Last week, beloved Reverend Jacques Hamel was viciously murdered in an ISIS-related attack in St.-Étienne-du-Rouvray, a small countryside village in Normandy France which, according to local historian Pierre Ménard, has “always been a melting pot of nationalities and immigrants.”
For years, Muslims and Christians in town have enjoyed being neighbors, learning and depending on one another. According to the New York Times, this “exchange served as a reminder that long before Father Hamel was killed, he and many others from both faiths had worked together to build bonds. In fact, the only mosque in St.-Étienne-du-Rouvray was built on land adjacent to one of the town’s churches after the church sold it for a symbolic price of one euro.”
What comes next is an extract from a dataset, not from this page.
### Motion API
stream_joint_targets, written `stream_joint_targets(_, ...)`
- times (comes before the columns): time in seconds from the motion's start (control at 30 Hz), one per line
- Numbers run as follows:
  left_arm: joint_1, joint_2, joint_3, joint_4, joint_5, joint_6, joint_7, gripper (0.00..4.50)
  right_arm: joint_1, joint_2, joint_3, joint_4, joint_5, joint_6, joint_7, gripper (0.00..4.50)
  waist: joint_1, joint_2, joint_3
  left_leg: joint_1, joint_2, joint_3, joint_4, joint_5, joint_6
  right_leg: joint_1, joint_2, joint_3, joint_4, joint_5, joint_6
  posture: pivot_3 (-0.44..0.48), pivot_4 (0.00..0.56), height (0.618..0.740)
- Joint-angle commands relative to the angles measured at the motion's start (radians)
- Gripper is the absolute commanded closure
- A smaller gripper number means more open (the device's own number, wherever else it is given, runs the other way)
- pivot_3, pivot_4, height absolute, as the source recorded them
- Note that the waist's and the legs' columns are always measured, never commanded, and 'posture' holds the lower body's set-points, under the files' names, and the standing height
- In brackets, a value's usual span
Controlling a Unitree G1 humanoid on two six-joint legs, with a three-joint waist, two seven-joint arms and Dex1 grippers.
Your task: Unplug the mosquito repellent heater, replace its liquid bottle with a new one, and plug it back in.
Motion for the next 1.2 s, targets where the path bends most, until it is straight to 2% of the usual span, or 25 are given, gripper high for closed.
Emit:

Local Imam Abdellatif Hmito spoke for the Muslim community, decrying the extremists: “You don’t know, you the murderer, the history of this town, who was Father Hamel, and the history of this mosque. You mistook the community you attacked, you mistook the city and the target, and I would even say you mistook the country.”
Sister Marie Wandrille worked with Reverend Jacques Hamel for twenty years and says of the beloved man of cloth: “He was so attached to interreligious dialogue. He and I used to give tutoring classes for children after schools. Muslims and Catholic children used to come to our parish every day.”